What is expected:
Pull out every line below containing the word "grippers".

Exercise data:
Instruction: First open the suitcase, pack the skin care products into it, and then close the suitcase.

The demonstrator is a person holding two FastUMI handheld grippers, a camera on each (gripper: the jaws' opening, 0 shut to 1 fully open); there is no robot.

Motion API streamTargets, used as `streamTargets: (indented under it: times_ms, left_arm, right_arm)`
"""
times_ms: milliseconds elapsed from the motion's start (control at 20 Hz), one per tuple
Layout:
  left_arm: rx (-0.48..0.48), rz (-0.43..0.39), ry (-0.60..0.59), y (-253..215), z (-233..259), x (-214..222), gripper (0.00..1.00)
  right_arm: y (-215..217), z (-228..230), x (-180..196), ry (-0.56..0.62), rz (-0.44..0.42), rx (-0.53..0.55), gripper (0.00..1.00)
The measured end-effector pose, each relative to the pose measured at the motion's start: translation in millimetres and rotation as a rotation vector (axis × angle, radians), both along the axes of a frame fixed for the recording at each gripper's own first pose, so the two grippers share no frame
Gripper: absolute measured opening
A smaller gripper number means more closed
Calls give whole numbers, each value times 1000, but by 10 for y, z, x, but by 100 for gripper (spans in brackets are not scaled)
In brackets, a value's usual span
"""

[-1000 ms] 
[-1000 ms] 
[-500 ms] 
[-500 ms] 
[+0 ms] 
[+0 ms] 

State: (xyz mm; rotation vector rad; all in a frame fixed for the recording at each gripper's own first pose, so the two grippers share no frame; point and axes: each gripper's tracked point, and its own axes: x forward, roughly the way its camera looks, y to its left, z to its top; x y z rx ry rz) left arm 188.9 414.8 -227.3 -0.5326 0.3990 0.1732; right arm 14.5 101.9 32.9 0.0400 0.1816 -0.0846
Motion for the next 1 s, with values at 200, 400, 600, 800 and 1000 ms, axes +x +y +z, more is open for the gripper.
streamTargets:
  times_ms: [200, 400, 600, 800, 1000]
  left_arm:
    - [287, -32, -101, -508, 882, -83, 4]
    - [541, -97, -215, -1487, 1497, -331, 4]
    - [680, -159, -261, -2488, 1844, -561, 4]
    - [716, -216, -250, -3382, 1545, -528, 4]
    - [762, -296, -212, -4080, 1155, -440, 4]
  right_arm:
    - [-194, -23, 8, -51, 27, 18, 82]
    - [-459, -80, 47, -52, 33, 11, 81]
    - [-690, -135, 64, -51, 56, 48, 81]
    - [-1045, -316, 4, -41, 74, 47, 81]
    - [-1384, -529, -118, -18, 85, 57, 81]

Answer to the problem:
The demonstrator is a person holding two FastUMI handheld grippers, a camera on each (gripper: the jaws' opening, 0 shut to 1 fully open); there is no robot.
The measured end-effector pose, each relative to the pose measured at the motion's start: translation in millimetres and rotation as a rotation vector (axis × angle, radians), both along the axes of a frame fixed for the recording at each gripper's own first pose, so the two grippers share no frame
State: (xyz mm; rotation vector rad; all in a frame fixed for the recording at each gripper's own first pose, so the two grippers share no frame; point and axes: each gripper's tracked point, and its own axes: x forward, roughly the way its camera looks, y to its left, z to its top; x y z rx ry rz) left arm 188.9 414.8 -227.3 -0.5326 0.3990 0.1732; right arm 14.5 101.9 32.9 0.0400 0.1816 -0.0846

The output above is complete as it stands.